If we compare that to healthcare, it's just about the opposite. It's essentially a bottom up structure and environment, local healthcare providers are the real decision-makers for everything. This is not completely wrong because in healthcare unlike in the military it's the troops on the ground that must make life-and-death decisions about their patients, it's a basic law of ethics in medicine. And that's fine and it must be respected, but everything else should be based on central command structure including medical infrastructure procurement and delivery of IT services.


So here is the simple recipe for healthcare to improve its IT quality, assuming it's government-run or controlled:


  • Adopt top down approach to managing your healthcare domain, centralize almost everything

  • But let local healthcare providers make local healthcare-only decisions, everything else should be the domain of the government

  • Procure the best healthcare IT services and share them across the providers

  • Don't simply create standards and let private business implement numerous different variations of the standard, this is completely counterproductive. This way the healthcare domain ends up with dozens of different products which may or may not work together. As an example, the army doesn't buy 10 different models of helicopters for the same job, it buys one, the best one. The same should apply to IT in healthcare, there should be a standard and there should be a default reference implementation either free or for minimal cost.

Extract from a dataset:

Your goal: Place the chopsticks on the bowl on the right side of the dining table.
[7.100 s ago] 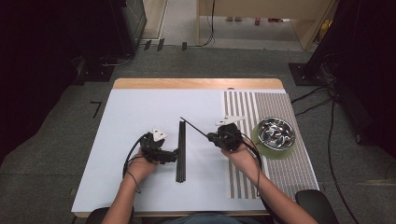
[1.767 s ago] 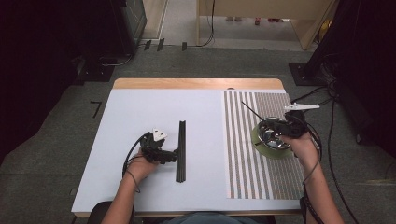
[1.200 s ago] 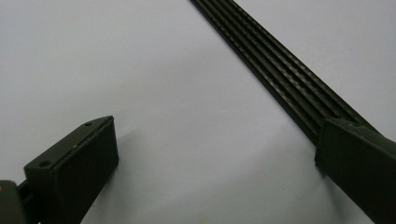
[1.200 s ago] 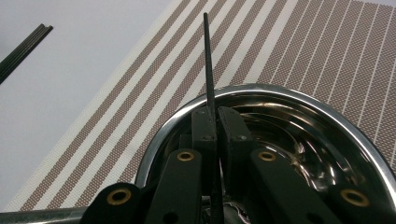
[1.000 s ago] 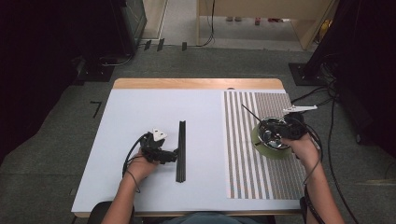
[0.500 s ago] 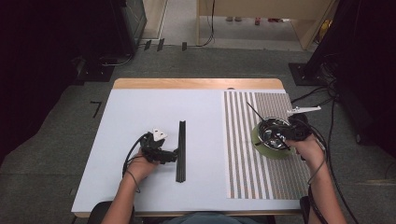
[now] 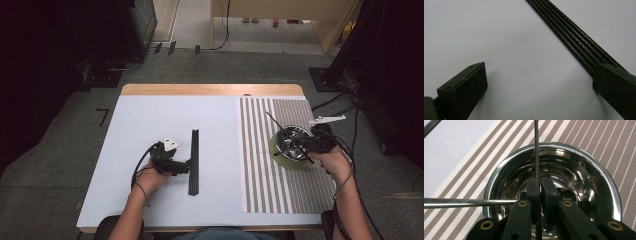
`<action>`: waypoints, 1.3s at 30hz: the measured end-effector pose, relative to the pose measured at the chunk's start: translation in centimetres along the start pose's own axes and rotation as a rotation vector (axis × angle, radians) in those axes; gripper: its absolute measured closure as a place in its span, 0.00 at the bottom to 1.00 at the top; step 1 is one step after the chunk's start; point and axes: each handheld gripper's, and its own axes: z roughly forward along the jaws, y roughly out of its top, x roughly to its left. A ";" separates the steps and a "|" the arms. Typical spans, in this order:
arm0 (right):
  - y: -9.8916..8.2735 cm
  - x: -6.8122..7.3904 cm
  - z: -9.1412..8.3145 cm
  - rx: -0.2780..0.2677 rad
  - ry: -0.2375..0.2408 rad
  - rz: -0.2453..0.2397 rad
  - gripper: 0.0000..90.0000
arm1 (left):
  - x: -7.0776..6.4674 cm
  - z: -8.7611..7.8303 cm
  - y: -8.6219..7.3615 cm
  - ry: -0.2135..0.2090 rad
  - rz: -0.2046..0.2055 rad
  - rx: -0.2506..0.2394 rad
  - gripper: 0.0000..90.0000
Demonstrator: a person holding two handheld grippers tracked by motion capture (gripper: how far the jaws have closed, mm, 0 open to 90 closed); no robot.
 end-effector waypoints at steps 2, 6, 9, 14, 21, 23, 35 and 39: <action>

  • Centralize all healthcare IT assets as much as possible and let them be shared across the domain at minimal cost to the providers

  • Always promote reuse among the providers, this will reduce the need for system integrations significantly and hence lower costs and improve interoperability

  • Take responsibility and impose a specific, best of the breed product on the healthcare providers, don't make IT service offering a buffet, where people on the ground with little experience are supposed to pick and choose

  • Adopt "cloud" as the primary healthcare IT delivery mechanism because the "cloud" is the definition of centralized IT

This should go a long way in solving the common issues in IT delivery, substandard, multi-plicated products and even worse services for the product.